John S. White
September 11, 2001 was the most horrifying day I have ever lived through. I will never forget what I felt on that day for as long as I live. I will always remember exactly where I was and who was around me on that day. It was the worst attack that our nation has ever suffered and it changed me forever.
I have always been a very patriotic person because my parents taught me that I live in the greatest country on earth. My grandfather fought in WWII and received a bronze oak leaf cluster for his acts. My grandmother was a lieutenant in the Navy during WWII and as a nurse she took care of the wounded solders that came back from Pearl Harbor. It is my duty as an American and as the granddaughter of these two brave people that I honor my country and love it for everything it is no matter what.
That is not the purpose of this post though, the purpose of this post is to honor the victims of this day 5 years ago. I signed up for 2996, which is a tribute to each victim. I was assigned to John S. White.
Mr. White emigrated from Jamaica when he was 20 years old in 1973 and he lived in Brooklyn. His wife Enid, did not like New York because of the cold winters, so she and their two daughters, Maxine and Denise, moved to Florida. He would visit them 3 times a year, and those were his favorite times.
He loved to help people, perhaps that is why he was put on this earth. He would help his friends at a moments notice with no questions asked and always offered a smile. He would fix broken pipes in the middle of the night, or pick up a friend at 5 am if they need a ride to work. If his supervisor needed him to stay until midnight on his job operating elevators at the World Trade Center, he always said yes.
Once, while he and some friends were painting the facade of a church in Brooklyn, an elderly driver crashed into some young toughs, who jumped out of their car and began pummeling the older man. Mr. White and his friends ran over and pulled them off the driver, enraging them. A half-hour later, the men returned with guns and began shooting, killing of Mr. White's friends and hitting Mr. White. His sister said he still had a bullet in his spine. (I found this story here)
He was one of the many that went to work that day, never to return home. He would never get to retire and move down to Florida to be with his wife and daughters as he was seriously considering. He worked in the World Trade Center for 27 years. He missed his family very much and longed to be with them.
I don't know where in the building he was at the time of the attack. I don't know if he was trying to get out when the buildings came down. All I know is that from what I have learned about him in the past few weeks, is that he was more then likely helping others get out when he perished.

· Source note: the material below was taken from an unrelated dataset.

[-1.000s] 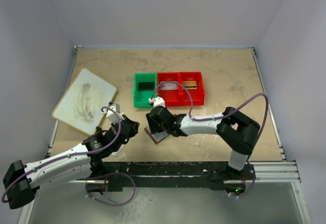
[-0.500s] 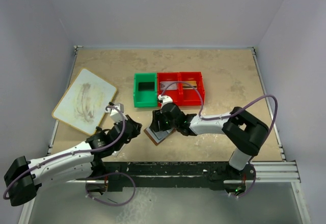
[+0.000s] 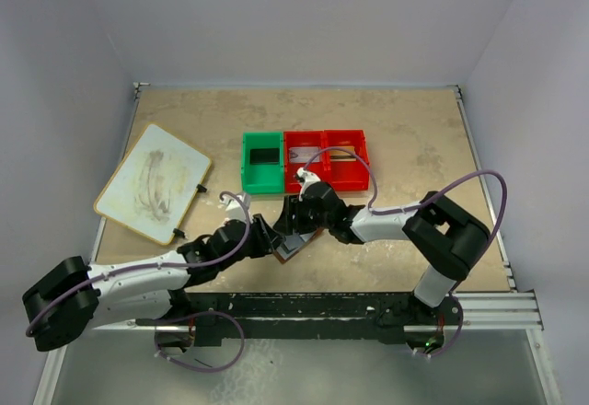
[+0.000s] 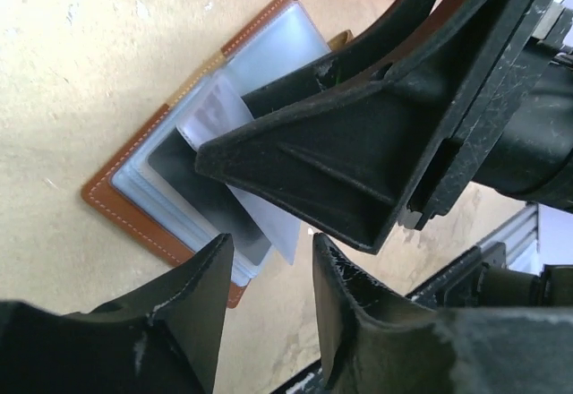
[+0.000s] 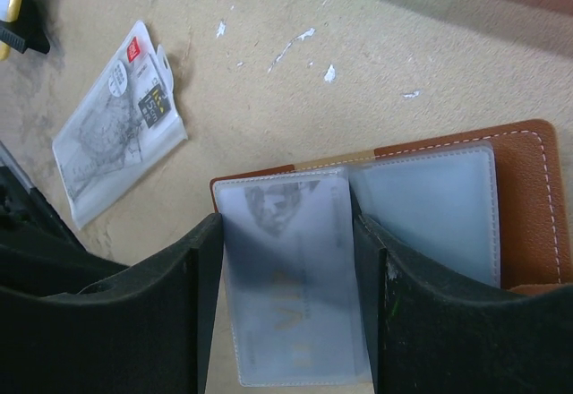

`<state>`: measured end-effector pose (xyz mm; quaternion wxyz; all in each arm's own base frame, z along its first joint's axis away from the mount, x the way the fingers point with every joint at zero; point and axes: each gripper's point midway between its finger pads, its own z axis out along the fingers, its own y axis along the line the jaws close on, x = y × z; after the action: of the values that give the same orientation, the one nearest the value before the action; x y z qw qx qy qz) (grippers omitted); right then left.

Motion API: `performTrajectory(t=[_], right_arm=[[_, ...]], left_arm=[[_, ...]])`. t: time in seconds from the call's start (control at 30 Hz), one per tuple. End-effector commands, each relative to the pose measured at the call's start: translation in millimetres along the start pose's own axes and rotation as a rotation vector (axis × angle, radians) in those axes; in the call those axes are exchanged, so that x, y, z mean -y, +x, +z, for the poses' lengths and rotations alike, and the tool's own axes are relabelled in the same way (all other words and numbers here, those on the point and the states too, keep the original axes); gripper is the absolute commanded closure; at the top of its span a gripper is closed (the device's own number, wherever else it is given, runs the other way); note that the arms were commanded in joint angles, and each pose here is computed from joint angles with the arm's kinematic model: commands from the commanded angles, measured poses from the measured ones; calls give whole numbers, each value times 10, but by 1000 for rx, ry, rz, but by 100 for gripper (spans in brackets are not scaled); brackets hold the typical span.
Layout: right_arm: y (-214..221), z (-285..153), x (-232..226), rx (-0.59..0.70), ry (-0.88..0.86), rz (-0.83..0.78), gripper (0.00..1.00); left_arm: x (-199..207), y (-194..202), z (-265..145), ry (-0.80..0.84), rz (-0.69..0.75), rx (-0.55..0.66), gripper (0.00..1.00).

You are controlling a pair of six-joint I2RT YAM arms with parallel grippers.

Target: Take the credit cards out of the card holder

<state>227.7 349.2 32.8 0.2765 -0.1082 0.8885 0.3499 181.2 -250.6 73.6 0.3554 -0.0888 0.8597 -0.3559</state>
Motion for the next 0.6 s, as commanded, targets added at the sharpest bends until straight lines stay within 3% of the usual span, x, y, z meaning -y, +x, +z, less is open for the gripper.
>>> performTrajectory(t=[0.0, 0.23, 0.57], right_arm=[[287, -52, 86, -101, 11, 27, 45], [264, -53, 74, -96, 6, 31, 45], [262, -54, 63, -95, -1, 31, 45]], left_arm=[[275, -25, -2, 138, -44, 17, 56], [202, 9, 91, 132, -103, 38, 56], [310, -55, 195, 152, -116, 69, 66]])
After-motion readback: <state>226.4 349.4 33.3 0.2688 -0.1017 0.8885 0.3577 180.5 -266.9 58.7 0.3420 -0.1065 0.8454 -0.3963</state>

In the guest book that I found at the above mentioned page has an entry from his daughter. She says:
Daddy was a man who I loved dearly. His compassion for people and his warm approach made it so easy to be around him. People always say how I look just like my daddy. I remember going to different places with him and just having that wonderful father daughter relationship. He always had an encouraging word to say and always made you smile. I will never forget his words that he said to me the Monday before he died. He told me "Max, take care of your mother and remember that I love you and will always love you." I think about it all the time and thing about my daddy all the time. I love him very much and miss him dearly. But the food news is that he is in a better place resting.
I love you daddy
Your daughter Max
I cannot imagine the pain that that family and 2,995 other families felt that day. There are many tributes to the people that perished that day. One of them is a United in Memory, which is a memorial quilt and each victim has their own quilt square. I emailed Kim Monins and asked permission to use a picture of Mr. White's quilt square and I was sent the picture, but for whatever reason, I am unable to post it at this moment, so I will do that later. United in Memory is touring with the quilt so that we can all see this moving tribute. They are in Staten Island today and the next show will be in PA. Go here to see Mr. White's quilt square.
I signed up to do this today because it is a way of helping me heal and I hope that if Mr. White's family ever comes across this, they will be pleased. I pray that I did him justice. It seems to me that he was a friend to everyone, and I can only hope that if I had ever had the pleasure of meeting him, he would have been my friend too.
To his family, I am truly sorry for the loss you have suffered and I will keep you in my prayers.